WHAT THE TASK ASKS - Please copy every line of the material exactly.

DATA SECTION -

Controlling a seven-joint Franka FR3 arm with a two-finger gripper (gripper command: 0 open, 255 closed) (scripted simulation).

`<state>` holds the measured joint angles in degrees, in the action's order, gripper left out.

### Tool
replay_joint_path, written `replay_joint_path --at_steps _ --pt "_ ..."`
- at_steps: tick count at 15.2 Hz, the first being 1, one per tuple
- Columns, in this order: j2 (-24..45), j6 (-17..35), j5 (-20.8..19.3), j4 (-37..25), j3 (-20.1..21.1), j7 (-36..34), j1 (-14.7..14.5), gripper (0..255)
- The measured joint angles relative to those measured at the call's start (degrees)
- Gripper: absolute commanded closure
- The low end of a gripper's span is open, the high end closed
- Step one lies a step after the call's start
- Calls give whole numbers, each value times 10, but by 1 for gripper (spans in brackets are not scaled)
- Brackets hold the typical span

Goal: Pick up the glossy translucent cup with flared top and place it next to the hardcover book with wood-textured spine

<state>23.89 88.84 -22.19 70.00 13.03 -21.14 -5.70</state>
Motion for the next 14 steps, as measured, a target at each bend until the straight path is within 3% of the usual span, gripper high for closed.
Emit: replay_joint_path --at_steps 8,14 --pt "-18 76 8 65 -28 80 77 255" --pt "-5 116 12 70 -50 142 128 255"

RESULT OF THE EXERCISE -
Controlling a seven-joint Franka FR3 arm with a two-finger gripper (gripper command: 0 open, 255 closed) (scripted simulation).

`<state>` holds the measured joint angles in degrees, in the action's order, gripper left out.

### Tool
replay_joint_path, written `replay_joint_path --at_steps _ --pt "_ ..."`
- at_steps: tick count at 15.2 Hz, the first being 1, one per tuple
- Columns, in this order: j2 (-24..45), j6 (-17..35), j5 (-20.8..19.3), j4 (-37..25), j3 (-20.1..21.1), j7 (-36..34), j1 (-14.7..14.5), gripper (0..255)
- The measured joint angles relative to those measured at the call's start (degrees)
- Gripper: absolute commanded closure
- The low end of a gripper's span is open, the high end closed
- Step one lies a step after the call's start
- Calls give whole numbers, each value times 10, but by 1 for gripper (spans in brackets are not scaled)
- Brackets hold the typical span

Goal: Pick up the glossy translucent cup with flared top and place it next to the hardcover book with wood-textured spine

<state>23.89 88.84 -22.19 70.00 13.03 -21.14 -5.70</state>
Motion for the next 14 steps, as measured, a target at each bend until the straight path is within 3% of the usual span, gripper high for closed.
Emit: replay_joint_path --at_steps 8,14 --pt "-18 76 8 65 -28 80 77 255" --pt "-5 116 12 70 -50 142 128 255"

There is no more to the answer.